Lab work can easily be performed to determine potential suitability of surfactants, typically by imbibition cell tests. However, up-scaling lab results to field applications is historically difficult, given the large number of variables involved in field tests. This large number of variables may even so greatly affect the outcome of the field application as to invalidate the lab tests. Field applications in general typically include more than 20 geologic and production variables that could influence the production results. All of these variables may be important, as described herein. However, in many instances, just a few variables are outcome determinative. Therefore, if additional hydrocarbon is to be extracted beyond water imbibement and to the greatest efficiency of recovery, it is critical to determine what variables are outcome determinative and how these variables should be weighted against one another in order to choose an appropriate surfactant and surfactant amount.

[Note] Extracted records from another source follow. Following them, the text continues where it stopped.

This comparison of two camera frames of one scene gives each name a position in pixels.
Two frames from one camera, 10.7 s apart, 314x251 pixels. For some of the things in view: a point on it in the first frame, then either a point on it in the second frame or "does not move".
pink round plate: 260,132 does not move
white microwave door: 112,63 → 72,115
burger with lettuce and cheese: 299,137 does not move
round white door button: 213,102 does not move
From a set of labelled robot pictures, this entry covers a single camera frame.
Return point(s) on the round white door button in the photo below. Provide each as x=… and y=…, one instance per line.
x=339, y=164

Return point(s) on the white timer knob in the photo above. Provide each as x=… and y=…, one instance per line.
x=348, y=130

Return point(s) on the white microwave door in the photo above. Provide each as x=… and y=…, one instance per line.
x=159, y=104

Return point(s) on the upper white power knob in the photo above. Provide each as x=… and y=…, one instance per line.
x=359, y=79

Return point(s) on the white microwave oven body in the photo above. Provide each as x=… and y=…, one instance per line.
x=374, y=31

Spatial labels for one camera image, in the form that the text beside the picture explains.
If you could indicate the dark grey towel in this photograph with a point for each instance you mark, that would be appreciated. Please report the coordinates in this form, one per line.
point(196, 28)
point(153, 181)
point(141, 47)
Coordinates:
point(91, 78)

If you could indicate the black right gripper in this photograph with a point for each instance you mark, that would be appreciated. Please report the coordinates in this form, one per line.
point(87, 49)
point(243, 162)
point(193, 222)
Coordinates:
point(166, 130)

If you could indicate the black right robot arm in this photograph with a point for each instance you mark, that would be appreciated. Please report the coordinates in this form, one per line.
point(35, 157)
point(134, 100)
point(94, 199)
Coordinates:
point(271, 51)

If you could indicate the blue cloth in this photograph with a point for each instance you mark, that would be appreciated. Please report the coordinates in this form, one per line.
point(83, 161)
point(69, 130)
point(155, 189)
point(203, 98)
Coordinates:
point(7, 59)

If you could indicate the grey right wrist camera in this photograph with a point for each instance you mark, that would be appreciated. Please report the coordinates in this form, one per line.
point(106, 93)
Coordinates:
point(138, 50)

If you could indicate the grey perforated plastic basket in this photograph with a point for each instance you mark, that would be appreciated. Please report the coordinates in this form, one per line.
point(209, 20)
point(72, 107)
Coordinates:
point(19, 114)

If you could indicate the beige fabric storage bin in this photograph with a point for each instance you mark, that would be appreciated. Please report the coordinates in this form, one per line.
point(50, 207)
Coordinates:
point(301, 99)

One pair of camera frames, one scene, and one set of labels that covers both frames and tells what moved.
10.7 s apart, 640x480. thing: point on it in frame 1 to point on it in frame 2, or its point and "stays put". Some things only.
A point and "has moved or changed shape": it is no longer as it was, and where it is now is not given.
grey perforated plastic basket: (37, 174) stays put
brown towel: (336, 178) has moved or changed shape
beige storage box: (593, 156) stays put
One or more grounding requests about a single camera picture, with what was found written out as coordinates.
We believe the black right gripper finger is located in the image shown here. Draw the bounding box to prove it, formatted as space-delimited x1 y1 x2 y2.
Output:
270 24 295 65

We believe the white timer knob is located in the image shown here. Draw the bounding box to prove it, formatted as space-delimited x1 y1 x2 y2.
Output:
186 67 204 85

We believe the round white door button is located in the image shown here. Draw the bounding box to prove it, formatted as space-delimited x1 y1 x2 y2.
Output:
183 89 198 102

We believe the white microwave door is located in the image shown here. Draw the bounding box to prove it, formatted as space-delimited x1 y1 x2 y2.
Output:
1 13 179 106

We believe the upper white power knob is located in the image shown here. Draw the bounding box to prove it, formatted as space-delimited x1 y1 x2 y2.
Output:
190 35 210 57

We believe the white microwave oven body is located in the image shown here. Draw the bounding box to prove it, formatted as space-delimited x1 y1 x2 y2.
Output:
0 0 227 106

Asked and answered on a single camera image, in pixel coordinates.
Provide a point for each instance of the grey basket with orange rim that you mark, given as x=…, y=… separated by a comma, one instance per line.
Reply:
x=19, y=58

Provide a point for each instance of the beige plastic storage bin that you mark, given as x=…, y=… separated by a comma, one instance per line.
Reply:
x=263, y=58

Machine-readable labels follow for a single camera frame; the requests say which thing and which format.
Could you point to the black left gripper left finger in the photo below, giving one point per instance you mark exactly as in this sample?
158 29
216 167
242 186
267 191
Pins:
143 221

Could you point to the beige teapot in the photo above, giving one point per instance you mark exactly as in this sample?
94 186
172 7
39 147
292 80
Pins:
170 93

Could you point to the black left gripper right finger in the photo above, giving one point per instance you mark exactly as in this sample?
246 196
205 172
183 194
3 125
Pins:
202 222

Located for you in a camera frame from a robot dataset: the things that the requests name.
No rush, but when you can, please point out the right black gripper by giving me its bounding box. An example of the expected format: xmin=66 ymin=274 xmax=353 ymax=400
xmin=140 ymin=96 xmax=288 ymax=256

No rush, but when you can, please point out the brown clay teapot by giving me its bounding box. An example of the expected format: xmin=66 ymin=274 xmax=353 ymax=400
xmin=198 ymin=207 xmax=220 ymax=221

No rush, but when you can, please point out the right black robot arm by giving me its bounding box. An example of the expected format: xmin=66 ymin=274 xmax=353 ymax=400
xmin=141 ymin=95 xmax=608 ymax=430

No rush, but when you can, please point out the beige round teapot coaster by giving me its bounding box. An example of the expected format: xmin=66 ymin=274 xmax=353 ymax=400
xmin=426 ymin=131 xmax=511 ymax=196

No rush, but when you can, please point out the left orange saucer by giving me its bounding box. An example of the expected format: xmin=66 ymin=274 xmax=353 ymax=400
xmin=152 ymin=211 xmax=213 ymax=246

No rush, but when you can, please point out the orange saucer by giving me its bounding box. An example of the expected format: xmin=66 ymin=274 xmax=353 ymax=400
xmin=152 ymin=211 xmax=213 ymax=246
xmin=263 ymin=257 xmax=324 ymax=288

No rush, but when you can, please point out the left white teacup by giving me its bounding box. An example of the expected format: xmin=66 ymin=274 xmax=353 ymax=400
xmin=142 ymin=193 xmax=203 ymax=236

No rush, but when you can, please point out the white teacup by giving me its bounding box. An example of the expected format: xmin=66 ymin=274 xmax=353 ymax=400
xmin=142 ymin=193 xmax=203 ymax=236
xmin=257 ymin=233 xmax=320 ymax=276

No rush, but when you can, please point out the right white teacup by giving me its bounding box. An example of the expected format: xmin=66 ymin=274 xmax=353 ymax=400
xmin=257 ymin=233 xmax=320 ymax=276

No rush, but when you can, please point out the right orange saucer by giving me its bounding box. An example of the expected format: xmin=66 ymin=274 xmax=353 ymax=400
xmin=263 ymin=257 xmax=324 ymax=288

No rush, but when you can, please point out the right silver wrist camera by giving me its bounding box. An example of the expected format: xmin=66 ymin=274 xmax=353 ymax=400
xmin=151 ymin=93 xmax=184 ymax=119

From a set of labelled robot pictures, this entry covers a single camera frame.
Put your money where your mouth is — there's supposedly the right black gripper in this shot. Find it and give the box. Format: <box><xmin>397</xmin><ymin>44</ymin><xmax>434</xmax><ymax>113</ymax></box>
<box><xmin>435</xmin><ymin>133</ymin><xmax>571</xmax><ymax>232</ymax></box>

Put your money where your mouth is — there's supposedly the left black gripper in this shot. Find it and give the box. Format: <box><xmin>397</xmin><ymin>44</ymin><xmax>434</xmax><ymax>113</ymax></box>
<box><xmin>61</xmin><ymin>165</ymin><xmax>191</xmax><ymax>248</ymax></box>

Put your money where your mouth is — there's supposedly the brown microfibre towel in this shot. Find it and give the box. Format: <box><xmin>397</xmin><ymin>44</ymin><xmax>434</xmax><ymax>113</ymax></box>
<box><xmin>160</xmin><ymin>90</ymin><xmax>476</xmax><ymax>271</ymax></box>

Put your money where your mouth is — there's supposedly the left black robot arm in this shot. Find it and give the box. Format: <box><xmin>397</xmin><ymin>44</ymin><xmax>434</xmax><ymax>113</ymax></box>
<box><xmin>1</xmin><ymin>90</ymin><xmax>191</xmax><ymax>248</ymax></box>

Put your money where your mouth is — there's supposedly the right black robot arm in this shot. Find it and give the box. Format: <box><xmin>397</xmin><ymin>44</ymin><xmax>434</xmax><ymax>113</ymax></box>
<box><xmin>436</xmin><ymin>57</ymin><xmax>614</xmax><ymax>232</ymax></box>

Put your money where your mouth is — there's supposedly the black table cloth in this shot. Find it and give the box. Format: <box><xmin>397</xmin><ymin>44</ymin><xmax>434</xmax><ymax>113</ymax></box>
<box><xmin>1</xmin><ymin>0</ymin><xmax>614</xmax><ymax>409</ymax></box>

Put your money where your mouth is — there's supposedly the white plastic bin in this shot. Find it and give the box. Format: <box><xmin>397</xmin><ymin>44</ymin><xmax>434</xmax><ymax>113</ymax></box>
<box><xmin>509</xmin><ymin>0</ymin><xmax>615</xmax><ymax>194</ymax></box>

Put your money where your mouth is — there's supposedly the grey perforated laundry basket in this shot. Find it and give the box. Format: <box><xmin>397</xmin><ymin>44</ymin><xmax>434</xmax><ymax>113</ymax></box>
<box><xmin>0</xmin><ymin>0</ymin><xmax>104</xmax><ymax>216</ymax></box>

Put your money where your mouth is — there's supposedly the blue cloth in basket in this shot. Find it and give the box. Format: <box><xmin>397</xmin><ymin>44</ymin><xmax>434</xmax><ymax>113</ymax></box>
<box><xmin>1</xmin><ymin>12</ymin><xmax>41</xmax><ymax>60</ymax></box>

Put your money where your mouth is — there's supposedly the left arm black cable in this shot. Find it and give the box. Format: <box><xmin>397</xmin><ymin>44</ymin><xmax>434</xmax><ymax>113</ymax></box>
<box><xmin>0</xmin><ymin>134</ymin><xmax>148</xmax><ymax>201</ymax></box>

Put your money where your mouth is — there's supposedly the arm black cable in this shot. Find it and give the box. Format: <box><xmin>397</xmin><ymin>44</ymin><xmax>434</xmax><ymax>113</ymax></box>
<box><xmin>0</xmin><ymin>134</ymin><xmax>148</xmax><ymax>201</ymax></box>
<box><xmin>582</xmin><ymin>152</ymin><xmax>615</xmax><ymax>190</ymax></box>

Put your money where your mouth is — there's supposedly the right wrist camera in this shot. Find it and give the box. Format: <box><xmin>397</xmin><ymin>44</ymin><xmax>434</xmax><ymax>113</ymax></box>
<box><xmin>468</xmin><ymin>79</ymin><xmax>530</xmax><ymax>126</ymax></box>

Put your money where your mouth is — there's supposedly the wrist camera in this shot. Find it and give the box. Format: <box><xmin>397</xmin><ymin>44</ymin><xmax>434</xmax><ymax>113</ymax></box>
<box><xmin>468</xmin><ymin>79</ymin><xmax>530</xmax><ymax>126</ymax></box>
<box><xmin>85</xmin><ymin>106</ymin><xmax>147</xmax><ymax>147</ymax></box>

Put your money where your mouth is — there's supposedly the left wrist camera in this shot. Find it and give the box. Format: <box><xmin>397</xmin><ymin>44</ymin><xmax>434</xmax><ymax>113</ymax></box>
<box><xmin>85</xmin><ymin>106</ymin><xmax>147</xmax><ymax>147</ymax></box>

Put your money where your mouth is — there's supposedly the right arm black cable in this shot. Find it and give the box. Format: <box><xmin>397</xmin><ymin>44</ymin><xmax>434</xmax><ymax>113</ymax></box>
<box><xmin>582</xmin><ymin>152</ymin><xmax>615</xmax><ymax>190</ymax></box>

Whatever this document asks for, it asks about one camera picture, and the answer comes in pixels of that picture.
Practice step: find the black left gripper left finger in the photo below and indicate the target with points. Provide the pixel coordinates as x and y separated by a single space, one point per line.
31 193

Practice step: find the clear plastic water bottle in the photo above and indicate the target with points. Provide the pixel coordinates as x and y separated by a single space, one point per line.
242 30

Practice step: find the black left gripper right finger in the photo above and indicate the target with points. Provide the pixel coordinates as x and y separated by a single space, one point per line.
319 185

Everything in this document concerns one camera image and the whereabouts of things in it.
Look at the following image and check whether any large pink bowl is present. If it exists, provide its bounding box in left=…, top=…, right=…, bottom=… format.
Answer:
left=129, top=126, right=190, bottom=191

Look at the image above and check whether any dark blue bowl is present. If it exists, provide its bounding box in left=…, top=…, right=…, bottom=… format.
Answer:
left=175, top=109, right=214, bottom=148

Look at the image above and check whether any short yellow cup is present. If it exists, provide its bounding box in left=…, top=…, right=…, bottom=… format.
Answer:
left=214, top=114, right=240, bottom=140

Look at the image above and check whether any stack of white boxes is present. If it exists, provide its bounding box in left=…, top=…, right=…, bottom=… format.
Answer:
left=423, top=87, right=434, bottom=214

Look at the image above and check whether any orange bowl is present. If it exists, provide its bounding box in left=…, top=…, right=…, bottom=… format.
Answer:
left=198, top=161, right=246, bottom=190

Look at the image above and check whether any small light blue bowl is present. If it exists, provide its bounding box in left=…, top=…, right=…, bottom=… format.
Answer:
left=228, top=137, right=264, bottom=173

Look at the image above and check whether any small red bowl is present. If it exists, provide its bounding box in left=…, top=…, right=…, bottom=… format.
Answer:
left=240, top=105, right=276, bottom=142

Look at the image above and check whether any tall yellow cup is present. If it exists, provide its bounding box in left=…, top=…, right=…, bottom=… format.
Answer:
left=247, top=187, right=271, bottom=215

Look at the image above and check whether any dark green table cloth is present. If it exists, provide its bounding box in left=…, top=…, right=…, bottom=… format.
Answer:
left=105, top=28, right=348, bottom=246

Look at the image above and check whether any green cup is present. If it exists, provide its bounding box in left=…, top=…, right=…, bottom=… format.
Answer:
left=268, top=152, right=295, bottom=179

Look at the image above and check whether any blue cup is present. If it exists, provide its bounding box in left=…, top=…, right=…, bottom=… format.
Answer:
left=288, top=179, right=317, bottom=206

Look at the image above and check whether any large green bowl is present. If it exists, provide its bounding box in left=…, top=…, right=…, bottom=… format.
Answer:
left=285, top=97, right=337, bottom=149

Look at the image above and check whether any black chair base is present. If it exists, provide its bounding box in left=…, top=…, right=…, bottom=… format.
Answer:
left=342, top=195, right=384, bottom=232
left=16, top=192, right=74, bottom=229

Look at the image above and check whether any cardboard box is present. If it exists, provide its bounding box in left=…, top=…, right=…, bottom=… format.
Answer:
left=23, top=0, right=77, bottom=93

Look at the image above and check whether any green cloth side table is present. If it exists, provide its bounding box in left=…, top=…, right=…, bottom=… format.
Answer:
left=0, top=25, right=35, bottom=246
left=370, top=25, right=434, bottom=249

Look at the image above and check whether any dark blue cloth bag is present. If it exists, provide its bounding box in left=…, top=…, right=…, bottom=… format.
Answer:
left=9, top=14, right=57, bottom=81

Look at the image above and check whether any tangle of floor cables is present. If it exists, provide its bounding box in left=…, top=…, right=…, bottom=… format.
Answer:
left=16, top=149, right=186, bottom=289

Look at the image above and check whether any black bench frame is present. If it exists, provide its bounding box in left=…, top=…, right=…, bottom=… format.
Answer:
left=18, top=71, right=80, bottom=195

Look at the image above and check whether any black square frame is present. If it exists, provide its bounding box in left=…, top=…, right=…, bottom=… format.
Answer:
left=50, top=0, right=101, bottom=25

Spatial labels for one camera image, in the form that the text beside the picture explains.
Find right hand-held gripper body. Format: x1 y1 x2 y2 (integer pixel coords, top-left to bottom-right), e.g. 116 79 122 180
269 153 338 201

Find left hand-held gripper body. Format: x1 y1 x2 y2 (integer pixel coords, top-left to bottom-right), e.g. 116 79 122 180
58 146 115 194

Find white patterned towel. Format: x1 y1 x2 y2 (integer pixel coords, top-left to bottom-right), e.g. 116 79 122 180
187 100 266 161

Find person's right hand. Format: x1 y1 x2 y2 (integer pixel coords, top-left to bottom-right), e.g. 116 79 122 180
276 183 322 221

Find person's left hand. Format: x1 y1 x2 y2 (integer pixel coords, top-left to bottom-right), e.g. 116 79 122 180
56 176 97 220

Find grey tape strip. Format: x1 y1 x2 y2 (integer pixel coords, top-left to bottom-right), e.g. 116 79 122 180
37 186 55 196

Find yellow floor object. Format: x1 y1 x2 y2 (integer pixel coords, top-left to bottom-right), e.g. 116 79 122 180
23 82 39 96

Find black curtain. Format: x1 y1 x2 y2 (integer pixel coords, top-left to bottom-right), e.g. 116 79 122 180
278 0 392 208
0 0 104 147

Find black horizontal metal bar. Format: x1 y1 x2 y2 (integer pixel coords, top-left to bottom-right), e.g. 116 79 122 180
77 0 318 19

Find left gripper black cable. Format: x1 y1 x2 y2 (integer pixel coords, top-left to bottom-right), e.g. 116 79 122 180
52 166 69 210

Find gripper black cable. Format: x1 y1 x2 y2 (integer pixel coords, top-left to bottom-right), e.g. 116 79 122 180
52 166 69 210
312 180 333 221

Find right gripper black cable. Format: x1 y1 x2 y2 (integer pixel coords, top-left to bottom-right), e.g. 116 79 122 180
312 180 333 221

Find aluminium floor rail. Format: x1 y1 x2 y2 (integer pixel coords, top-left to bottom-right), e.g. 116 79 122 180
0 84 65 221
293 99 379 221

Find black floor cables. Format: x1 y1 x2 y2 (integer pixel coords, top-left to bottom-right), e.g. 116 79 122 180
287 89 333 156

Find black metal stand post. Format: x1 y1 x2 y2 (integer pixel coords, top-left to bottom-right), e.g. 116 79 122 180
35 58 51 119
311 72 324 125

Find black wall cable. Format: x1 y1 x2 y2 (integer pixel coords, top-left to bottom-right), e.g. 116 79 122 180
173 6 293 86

Therefore, after performance of one or more typical lab tests (including but not limited to analyzing for constituents of the reservoir water and hydrocarbon phase, screening wettability altering chemicals via capillary tube tests, measuring the critical micelle concentration, and conducting imbibition experiments, all of which are well-known in the art) are performed to determine likely surfactant usage, the variables involved are analyzed in field applications (originally, without surfactant use, and then with surfactant use) to serve as inputs into a neural network for determination of optimum surfactant and optimum surfactant amount. One particularly useful way to obtain the necessary data for the original set of geologic variables is simply to use the petrophysical logs already kept for the wells. The logs typically identify the interpreted values of thickness of the formation, the vertical distribution of porosity, permeability, water saturation, lithology and other properties of the hydrocarbon reservoir known well to the art. The logs can also include the non-interpreted values of gamma ray, neutron, density, resistivity, photoelectric, and spontaneous potential measurements of the formation and the diameter of the wellbore, among other variables. Statistical properties from these logs are used to describe the vertical distributions of the petrophysical log measurements. The production variables describe the producing pressure, rate, and volumes of hydrocarbons and water produced during the producing history of the well. The petrophysical logs are used or field measurements are performed to determine the original set of geologic and production variables.

Once the second set of field applications utilizing surfactant have been performed and the new production variables have been obtained, fuzzy curves developed from the Fuzzy Membership Function can then used to rank the relationship between these experimental variables, (x), (geologic and petrophysical) with the resulting change in the well producing rate, y:

Fuzzy Membership Function,

$F_i\left(x\right)=\exp \left(-{\left(\frac{x_i-x}{b}\right)}^2\right)·y_i,$

Wherein:

• • x={x_i};
  • i=1, 2, . . . 99;
  • x_i=0.01*i;
  • y_i=random (x_i); and

$b=\frac{\left(x_{\max }-x_{\min }\right)}{\sqrt{i}}$
Thus the change in production from each experimental well is correlated with the well's original geologic and petrophysical data. The results will most likely be determined as changes in the hydrocarbon and water producing rates or the volumes produced over a period of time, however, it is anticipated that other beneficial results could be determined and utilized. Fuzzy curves are then generated by the equation below and used to identify the minimum quantity of chemical required to beneficially change the hydrocarbon and water producing rates.

Fuzzy Curve Function,

$\mathrm{FC}\left(x\right)=\frac{\sum _{i=1}^N{F}_i\left(x\right)}{\sum _{i=1}^N{F}_i\left(x\right)/y_i},$

Wherein:

• • F_i(x) is the fuzzy membership function;
  • x={x_i};
  • i=1, 2 . . . 99;
  • x_i=0.01*i; and
  • y_i=random (x_i).
    For example the variable, y, could be an increase in the oil, water, or gas rate and (x) could be the pounds or barrels of surfactant added to the well per foot of the producing interval.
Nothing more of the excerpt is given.